Freedom was not necessarily a permanent condition, but one separated from racial slavery by a permeable and highly unstable boundary. This book explicates how the interlocking categories of race, class, and gender shaped Natchez, Mississippi’s free community of color and how implicit and explicit violence carried down from one generation to another. To demonstrate this, Ribianszky introduces the concept of generational freedom. Inspired by the work of Ira Berlin, who focused on the complex process through which free Africans and their descendants came to experience enslavement, generational freedom is an analytical tool that employs this same idea in reverse to trace how various generations of free people of color embraced, navigated, and protected their tenuous freedom. This approach allows for the identification of a foundational generation of free people of color, those who were born into slavery but later freed. The generations that followed, the conditional generations, were those who were born free and without the experience of and socialization into North America's system of chattel, racial slavery. Notwithstanding one's status at birth as legally free or unfree, though, each individual's continued freedom was based on compliance with a demanding and often unfair system.

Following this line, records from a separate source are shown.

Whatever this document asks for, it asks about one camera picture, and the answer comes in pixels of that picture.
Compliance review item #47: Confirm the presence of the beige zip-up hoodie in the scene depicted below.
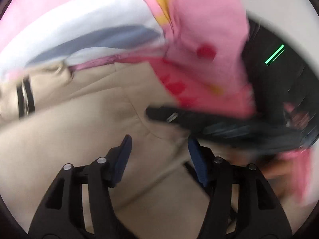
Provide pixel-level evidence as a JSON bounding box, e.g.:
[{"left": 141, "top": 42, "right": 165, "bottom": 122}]
[{"left": 1, "top": 63, "right": 209, "bottom": 238}]

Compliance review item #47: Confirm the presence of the person's right hand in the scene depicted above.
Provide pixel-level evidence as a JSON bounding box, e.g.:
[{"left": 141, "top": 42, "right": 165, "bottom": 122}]
[{"left": 224, "top": 151, "right": 310, "bottom": 200}]

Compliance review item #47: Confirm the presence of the pink fleece bed blanket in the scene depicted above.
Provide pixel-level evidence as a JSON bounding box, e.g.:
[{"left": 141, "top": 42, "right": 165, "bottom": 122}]
[{"left": 280, "top": 148, "right": 318, "bottom": 206}]

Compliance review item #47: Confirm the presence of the pink white patterned duvet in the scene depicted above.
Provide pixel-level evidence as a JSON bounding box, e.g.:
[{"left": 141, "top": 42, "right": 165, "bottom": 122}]
[{"left": 1, "top": 0, "right": 254, "bottom": 117}]

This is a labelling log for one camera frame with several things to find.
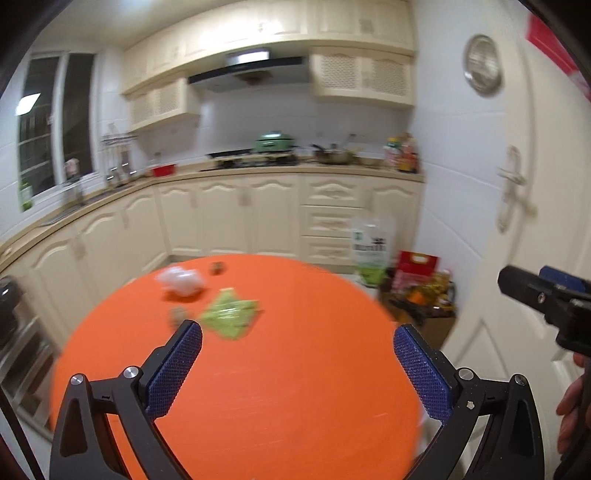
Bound cream upper cabinet right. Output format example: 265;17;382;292
308;47;416;109

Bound red rectangular tray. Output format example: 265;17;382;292
151;163;176;178

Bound black gas stove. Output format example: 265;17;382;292
207;149;300;170

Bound cardboard box with groceries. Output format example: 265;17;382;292
378;270;457;328

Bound small brown walnut shell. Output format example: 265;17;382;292
209;261;226;276

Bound hanging utensil rack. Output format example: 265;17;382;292
101;123;138;189

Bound large brown crumpled lump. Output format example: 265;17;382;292
168;306;188;330

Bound white green rice bag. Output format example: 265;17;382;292
351;216;396;288

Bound cream lower kitchen cabinets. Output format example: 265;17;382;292
0;165;426;333

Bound green electric cooking pot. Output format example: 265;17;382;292
253;132;296;153

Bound black range hood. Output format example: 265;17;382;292
187;55;311;93

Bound cream upper cabinet left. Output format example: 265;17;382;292
127;77;201;132

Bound person's right hand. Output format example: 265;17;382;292
556;376;584;454

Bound round orange table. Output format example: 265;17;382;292
50;254;421;479

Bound red gift box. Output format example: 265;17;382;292
392;250;440;293

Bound round silver wall clock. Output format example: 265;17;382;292
463;34;503;97

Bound clear plastic bag right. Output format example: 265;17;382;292
156;265;204;298

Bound seasoning packets on counter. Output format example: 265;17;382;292
384;132;420;174

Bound black oven on rack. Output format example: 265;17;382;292
0;276;23;348

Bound cream cabinet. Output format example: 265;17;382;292
308;47;416;109
127;77;201;132

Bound black wok pan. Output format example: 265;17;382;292
311;144;356;165

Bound green snack packet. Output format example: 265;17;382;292
198;288;259;340

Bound kitchen sink faucet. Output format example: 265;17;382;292
64;157;84;205

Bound cream door with handle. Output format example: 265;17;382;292
444;1;590;476

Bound kitchen window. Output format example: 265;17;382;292
16;53;95;196

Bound green dish soap pouch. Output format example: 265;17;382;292
19;182;34;212

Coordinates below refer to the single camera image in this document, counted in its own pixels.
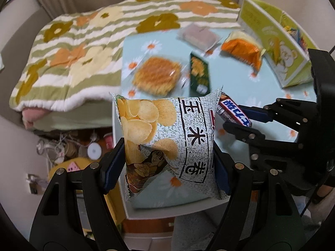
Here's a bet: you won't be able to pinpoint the Snickers chocolate bar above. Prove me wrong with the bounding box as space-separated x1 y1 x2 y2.
216 92 252 127

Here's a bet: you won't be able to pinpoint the orange cream snack bag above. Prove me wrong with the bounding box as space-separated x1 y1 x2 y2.
221 30 266 73

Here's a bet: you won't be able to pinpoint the dark green cracker packet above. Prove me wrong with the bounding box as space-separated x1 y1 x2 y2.
190 52 211 96

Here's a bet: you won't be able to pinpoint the white potato chip bag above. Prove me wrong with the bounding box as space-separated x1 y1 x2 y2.
111 89 226 200

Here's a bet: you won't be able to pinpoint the pale pink pastry packet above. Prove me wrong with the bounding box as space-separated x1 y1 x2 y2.
177 23 222 52

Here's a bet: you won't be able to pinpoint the clear noodle cracker packet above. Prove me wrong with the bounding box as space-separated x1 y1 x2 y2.
132 56 182 96

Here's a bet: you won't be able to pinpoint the person's right hand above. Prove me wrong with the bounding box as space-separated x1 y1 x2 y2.
316 185 333 198

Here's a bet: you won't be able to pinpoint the green cardboard box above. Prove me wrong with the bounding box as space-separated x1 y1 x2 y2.
237 0 318 88

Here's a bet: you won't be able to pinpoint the pink pillow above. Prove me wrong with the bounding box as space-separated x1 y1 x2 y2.
22 108 51 129

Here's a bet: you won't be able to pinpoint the blue daisy tablecloth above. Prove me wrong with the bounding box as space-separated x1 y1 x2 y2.
121 29 316 209

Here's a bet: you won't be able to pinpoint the floral striped green blanket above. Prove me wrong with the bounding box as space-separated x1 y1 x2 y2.
9 0 240 112

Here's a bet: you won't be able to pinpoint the floor clutter cables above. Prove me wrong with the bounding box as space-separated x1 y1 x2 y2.
35 129 115 163

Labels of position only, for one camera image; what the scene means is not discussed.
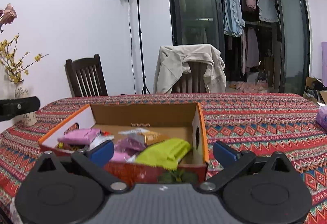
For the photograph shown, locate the pink snack packet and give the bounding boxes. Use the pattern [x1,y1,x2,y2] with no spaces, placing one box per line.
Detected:
[111,137,146,162]
[57,128,101,145]

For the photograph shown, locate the floral ceramic vase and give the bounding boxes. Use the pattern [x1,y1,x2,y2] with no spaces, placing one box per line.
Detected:
[15,80,37,127]

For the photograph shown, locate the yellow flower branches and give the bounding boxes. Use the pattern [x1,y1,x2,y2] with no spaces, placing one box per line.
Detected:
[1,34,48,84]

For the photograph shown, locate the orange yellow snack packet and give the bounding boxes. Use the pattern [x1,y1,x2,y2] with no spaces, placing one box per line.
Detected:
[118,128,169,146]

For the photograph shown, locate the red orange cardboard box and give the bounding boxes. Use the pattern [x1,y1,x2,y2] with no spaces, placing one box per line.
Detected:
[38,103,209,185]

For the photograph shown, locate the colourful patterned tablecloth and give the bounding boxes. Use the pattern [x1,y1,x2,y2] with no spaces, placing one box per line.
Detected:
[1,93,326,223]

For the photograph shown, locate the green snack packet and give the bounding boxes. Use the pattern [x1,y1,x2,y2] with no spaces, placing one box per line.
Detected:
[135,138,192,170]

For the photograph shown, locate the dark wooden chair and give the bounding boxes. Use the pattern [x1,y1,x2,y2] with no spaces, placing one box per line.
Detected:
[65,54,108,97]

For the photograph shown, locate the chair with beige jacket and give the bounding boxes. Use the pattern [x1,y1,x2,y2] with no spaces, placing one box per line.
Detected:
[171,62,207,93]

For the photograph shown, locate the pink artificial flower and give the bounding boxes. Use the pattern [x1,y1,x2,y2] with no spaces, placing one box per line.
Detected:
[0,3,17,33]

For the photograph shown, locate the purple tissue pack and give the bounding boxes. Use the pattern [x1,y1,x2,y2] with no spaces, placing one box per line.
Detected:
[316,106,327,131]

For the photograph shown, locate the cardboard box on floor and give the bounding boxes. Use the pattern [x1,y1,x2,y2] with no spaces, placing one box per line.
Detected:
[303,77,326,105]

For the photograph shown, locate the beige jacket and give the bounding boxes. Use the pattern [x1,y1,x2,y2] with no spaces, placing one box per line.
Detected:
[153,44,226,94]

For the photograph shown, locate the light blue hanging shirt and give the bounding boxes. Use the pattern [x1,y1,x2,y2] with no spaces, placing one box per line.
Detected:
[223,0,245,37]

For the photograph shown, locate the black framed glass door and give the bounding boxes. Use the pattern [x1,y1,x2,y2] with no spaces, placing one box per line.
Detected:
[170,0,310,94]

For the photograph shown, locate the white hanging garment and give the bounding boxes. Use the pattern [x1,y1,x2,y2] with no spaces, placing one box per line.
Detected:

Generations of Freedom tells the stories of people who collectively inhabited an uncertain world of qualified freedom. Taken together—by exploring the themes of movement, gendered violence, and threats to their property and, indeed, their very bodies—these accounts argue that free blacks were active in shaping their own freedom and that of generations thereafter. Their
successful navigation of the shifting ground of freedom was dependent on their utilization of all available tools at their disposal: securing reliable and influential allies, maintaining their independence, and using the legal system to protect their property—including that most precious, themselves.